_What the task asks_
Across the listing that follows, establish how many lines contain the string "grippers" and provide that number by itself.

Supplied information below:

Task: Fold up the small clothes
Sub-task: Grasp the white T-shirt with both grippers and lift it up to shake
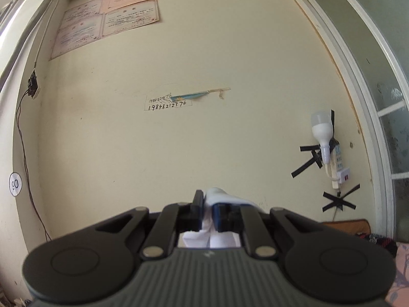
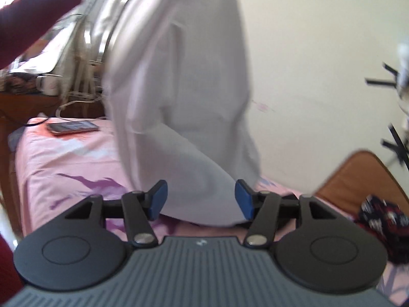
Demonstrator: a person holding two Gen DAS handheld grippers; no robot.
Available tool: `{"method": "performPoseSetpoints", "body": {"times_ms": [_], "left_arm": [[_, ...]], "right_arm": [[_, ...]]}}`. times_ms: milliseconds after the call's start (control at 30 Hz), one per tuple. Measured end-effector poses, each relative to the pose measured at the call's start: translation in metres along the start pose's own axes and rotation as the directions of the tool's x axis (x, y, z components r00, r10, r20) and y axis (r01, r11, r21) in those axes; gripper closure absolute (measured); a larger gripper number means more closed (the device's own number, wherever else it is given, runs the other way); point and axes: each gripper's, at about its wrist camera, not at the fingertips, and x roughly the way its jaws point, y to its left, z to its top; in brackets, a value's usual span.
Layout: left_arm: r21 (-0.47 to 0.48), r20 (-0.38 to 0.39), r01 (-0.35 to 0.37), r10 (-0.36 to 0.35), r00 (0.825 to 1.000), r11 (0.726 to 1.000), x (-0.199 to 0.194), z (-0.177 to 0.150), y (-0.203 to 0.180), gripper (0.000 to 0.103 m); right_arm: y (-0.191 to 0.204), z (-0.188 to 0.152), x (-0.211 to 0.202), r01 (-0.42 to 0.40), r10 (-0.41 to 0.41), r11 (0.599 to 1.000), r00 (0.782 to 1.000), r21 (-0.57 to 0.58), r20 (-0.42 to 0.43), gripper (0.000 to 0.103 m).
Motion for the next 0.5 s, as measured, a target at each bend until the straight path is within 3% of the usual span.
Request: {"method": "performPoseSetpoints", "body": {"times_ms": [133, 200, 333, 400, 500], "left_arm": [[-0.039, 0.020, -0.032, 0.033, 0.999, 0.999, -0.008, 0.021, 0.000, 0.095], [-0.054, 0.032, -0.051, 0.053, 0.998, 0.997, -0.014, 0.032, -0.002, 0.095], [-0.116, 0.033, -0.069, 0.073, 0.997, 0.991, -0.021, 0.052, -0.002, 0.095], [-0.131, 0.039, -0.073, 0.079, 0.996, 0.989, -0.025, 0.058, -0.001, 0.095], [-0.135, 0.049, -0.094, 0.101, 0.994, 0.986, -0.035, 0.067, -0.003, 0.095]], "right_arm": [[0.015, 0.011, -0.005, -0.091, 0.092, 0.995, 0.995, -0.028, 0.039, 0.038], [0.028, 0.013, -0.003, -0.087, 0.091, 0.994, 0.994, -0.065, 0.065, 0.025], [0.057, 0.013, 0.006, -0.051, 0.065, 0.990, 0.992, -0.129, 0.110, 0.021], [0.069, 0.017, 0.018, 0.006, 0.016, 0.986, 0.991, -0.167, 0.132, 0.023], [0.074, 0.023, 0.039, 0.188, -0.150, 0.963, 0.969, -0.195, 0.194, 0.024]]}}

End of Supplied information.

_Task result_
2